[PROBLEM TO WORK ON] What appears from the first line of the data below through the line containing "Find the right", both included, should be copied exactly, and nothing else.

[Extracted data entries]
################
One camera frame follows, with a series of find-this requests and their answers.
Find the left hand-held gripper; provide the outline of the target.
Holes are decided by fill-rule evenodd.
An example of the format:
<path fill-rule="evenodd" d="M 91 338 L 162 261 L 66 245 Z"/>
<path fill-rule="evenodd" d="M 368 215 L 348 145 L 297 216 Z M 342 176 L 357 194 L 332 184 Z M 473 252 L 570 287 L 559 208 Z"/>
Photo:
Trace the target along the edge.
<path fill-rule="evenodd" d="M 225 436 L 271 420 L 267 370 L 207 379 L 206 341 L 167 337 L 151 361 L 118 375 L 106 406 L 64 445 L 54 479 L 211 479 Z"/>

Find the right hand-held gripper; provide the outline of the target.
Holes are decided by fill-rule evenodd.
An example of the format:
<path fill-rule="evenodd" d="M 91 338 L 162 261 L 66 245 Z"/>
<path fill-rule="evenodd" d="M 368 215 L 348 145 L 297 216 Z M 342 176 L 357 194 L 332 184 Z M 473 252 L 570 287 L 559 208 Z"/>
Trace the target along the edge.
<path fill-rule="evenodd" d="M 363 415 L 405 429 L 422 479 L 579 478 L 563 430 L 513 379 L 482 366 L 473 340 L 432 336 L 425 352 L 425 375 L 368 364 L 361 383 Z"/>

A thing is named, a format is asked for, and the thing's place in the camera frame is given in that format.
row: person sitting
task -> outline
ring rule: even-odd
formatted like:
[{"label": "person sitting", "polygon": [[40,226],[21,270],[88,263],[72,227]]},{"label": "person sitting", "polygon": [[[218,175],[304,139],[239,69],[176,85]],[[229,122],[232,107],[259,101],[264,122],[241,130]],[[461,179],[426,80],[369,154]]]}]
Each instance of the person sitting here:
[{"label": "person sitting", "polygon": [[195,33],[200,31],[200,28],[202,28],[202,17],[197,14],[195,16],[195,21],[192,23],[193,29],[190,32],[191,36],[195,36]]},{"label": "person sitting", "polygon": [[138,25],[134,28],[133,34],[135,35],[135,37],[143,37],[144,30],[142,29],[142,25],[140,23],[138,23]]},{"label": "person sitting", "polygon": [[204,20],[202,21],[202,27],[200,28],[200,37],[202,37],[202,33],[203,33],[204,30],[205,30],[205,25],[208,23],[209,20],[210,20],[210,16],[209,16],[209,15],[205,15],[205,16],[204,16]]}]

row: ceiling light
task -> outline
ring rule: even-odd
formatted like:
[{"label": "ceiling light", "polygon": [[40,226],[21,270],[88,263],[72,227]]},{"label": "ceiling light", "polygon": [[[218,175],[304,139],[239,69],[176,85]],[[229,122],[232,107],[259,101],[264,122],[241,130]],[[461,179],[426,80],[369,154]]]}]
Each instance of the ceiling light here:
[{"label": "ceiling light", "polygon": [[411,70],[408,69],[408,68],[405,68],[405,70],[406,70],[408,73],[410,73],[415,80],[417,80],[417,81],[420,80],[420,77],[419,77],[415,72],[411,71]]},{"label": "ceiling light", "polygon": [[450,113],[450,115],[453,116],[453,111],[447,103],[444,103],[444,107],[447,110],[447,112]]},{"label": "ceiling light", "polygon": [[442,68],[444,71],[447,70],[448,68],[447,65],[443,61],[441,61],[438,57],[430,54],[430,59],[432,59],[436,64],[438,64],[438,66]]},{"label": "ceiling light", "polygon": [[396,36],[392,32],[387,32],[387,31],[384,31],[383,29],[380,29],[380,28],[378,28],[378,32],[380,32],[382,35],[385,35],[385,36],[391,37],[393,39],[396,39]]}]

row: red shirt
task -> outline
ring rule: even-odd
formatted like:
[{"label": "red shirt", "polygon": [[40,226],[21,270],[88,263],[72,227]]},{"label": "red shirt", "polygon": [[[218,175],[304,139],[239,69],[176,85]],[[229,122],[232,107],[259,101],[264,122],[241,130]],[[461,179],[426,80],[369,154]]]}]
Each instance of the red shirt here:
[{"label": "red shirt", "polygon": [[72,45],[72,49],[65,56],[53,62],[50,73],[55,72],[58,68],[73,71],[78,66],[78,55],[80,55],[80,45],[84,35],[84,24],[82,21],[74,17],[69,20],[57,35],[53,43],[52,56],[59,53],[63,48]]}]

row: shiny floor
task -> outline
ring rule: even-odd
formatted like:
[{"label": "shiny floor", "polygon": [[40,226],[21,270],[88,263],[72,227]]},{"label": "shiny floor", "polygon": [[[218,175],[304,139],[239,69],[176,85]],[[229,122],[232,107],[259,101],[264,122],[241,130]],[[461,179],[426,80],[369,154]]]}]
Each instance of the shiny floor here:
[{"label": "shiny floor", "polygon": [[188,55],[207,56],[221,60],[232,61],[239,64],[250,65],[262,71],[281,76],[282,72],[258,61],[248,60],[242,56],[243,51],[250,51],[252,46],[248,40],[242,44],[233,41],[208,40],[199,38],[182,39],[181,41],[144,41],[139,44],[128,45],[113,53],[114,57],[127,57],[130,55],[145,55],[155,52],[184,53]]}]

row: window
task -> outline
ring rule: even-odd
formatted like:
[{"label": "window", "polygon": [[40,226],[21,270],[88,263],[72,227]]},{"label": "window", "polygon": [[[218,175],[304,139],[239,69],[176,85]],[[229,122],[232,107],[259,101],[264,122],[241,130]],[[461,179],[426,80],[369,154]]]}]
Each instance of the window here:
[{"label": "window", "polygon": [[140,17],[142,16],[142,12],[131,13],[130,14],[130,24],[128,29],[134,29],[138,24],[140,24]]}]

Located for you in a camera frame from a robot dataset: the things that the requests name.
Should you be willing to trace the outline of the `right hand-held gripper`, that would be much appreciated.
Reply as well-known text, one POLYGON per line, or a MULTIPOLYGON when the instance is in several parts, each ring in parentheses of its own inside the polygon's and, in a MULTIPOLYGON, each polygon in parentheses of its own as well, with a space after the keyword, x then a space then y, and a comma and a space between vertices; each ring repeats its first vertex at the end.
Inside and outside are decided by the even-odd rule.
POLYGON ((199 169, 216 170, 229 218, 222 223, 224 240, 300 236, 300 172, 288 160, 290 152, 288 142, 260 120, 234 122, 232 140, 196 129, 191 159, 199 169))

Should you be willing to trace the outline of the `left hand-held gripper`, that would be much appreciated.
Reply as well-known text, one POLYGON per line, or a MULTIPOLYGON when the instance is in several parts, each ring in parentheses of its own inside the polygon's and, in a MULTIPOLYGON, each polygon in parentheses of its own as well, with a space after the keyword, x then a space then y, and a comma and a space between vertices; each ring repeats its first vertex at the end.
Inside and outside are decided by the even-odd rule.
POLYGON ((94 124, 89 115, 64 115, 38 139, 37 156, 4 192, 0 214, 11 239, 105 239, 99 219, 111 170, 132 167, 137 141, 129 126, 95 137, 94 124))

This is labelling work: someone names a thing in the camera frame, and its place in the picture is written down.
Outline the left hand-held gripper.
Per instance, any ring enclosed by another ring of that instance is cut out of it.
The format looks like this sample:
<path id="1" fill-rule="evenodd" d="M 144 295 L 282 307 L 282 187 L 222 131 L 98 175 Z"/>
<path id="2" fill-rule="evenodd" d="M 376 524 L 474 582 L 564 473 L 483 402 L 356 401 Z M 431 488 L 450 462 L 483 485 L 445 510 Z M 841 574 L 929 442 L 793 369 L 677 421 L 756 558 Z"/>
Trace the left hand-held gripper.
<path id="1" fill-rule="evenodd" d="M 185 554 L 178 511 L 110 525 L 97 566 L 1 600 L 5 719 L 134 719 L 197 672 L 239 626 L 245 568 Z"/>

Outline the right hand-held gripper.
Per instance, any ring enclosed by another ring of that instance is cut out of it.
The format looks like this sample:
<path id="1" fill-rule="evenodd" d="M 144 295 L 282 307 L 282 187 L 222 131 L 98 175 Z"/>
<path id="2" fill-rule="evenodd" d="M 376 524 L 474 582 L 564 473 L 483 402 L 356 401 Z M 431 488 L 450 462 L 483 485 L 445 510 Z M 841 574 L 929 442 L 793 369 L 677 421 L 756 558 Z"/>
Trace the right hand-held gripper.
################
[EXERCISE SOLUTION]
One camera frame follows, with a series of find-this requests and their answers.
Find the left hand-held gripper; provide the outline of the target.
Holes are decided by fill-rule evenodd.
An example of the format:
<path fill-rule="evenodd" d="M 91 338 L 162 261 L 66 245 Z"/>
<path fill-rule="evenodd" d="M 368 215 L 348 145 L 297 216 Z M 342 176 L 357 194 L 332 184 Z M 473 252 L 570 287 L 559 208 Z"/>
Photo:
Trace the target along the edge.
<path fill-rule="evenodd" d="M 225 436 L 271 420 L 267 370 L 207 379 L 206 341 L 167 337 L 151 361 L 118 375 L 106 406 L 64 445 L 54 479 L 211 479 Z"/>

Find the right hand-held gripper; provide the outline of the target.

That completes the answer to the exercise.